DESCRIPTION OF THE TASK: In the entries below, find every line with "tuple" and copy it.

(RECORDS SHOWN)

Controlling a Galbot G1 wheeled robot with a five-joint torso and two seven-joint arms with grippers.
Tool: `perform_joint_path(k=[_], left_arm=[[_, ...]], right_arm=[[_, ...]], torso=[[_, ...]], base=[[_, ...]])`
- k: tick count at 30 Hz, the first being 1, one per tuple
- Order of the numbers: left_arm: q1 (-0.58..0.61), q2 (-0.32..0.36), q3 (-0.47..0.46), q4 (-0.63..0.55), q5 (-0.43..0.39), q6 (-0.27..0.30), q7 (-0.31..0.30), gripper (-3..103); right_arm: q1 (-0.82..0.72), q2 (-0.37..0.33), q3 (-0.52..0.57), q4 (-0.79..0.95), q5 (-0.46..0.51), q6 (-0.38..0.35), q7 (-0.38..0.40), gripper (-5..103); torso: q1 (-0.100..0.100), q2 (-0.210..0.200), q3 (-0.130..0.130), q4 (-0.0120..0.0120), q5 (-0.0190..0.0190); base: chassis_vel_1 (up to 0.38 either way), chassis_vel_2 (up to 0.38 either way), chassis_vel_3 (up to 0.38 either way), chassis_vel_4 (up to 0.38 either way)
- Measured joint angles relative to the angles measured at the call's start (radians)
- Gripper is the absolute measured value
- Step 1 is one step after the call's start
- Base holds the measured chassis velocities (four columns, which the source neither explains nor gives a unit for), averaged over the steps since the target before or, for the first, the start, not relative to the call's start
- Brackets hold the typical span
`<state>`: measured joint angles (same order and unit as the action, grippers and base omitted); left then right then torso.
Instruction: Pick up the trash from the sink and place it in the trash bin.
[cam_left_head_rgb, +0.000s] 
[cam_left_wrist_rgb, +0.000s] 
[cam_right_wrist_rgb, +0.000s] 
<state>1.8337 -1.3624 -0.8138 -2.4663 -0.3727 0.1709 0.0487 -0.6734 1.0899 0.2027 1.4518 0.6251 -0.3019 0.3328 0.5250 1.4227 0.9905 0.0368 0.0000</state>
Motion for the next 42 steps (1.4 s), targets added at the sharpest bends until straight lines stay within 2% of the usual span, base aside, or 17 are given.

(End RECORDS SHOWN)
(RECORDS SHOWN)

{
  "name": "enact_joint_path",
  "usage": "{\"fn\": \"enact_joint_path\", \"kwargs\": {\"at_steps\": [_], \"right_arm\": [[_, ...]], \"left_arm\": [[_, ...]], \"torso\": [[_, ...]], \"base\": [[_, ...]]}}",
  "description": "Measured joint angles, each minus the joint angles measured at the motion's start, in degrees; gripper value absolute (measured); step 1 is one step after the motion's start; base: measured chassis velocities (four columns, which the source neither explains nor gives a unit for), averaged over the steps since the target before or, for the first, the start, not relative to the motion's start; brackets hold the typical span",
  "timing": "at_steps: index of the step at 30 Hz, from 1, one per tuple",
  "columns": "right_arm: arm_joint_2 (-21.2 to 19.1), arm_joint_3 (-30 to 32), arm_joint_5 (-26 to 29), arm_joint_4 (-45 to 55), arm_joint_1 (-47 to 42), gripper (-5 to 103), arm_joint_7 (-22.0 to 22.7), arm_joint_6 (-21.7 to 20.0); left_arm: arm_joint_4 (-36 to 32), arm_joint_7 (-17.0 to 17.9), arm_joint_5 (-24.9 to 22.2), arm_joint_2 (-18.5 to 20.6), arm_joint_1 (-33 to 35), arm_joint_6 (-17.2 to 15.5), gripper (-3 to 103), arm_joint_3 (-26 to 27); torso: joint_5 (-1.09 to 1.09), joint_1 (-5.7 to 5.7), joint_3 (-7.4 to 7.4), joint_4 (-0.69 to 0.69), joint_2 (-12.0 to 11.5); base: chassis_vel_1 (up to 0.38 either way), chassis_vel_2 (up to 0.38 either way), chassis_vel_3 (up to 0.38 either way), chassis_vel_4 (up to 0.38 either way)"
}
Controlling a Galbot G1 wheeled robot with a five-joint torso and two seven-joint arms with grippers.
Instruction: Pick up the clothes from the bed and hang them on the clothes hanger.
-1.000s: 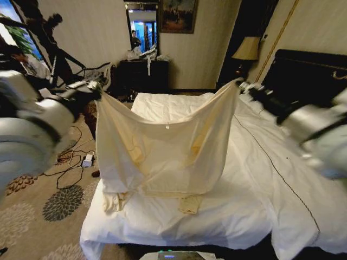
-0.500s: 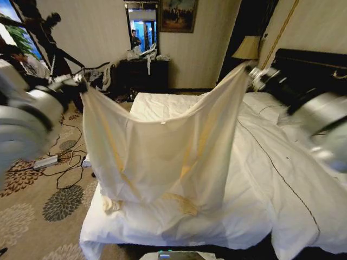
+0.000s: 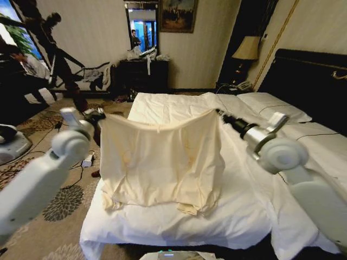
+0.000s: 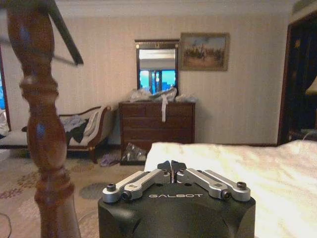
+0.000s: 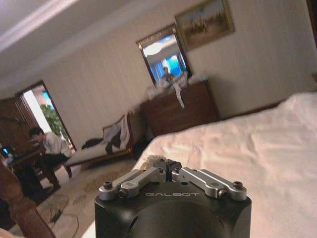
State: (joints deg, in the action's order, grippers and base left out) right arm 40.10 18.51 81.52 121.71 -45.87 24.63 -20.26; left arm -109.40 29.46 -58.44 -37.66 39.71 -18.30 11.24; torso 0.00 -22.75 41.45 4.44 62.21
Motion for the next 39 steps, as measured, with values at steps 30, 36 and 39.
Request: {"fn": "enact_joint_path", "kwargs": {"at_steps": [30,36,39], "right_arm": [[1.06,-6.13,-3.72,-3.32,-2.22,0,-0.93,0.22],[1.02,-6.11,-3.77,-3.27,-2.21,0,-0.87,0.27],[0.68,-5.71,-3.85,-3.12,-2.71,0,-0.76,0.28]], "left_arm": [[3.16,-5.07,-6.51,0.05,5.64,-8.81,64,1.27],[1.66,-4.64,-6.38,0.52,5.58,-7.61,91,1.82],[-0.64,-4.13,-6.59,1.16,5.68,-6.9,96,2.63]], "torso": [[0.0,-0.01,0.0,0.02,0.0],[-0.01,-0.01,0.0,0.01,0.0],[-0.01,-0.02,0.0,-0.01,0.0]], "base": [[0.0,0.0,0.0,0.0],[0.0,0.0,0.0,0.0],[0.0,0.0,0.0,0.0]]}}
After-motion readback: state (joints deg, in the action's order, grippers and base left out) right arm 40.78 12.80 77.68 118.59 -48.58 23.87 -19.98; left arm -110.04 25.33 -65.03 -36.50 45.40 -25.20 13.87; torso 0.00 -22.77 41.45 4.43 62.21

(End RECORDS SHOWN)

SOLUTION FOR THIS PROBLEM:
- k: tick count at 30 Hz, the first being 1, one per tuple
  "timing": "at_steps: index of the step at 30 Hz, from 1, one per tuple",

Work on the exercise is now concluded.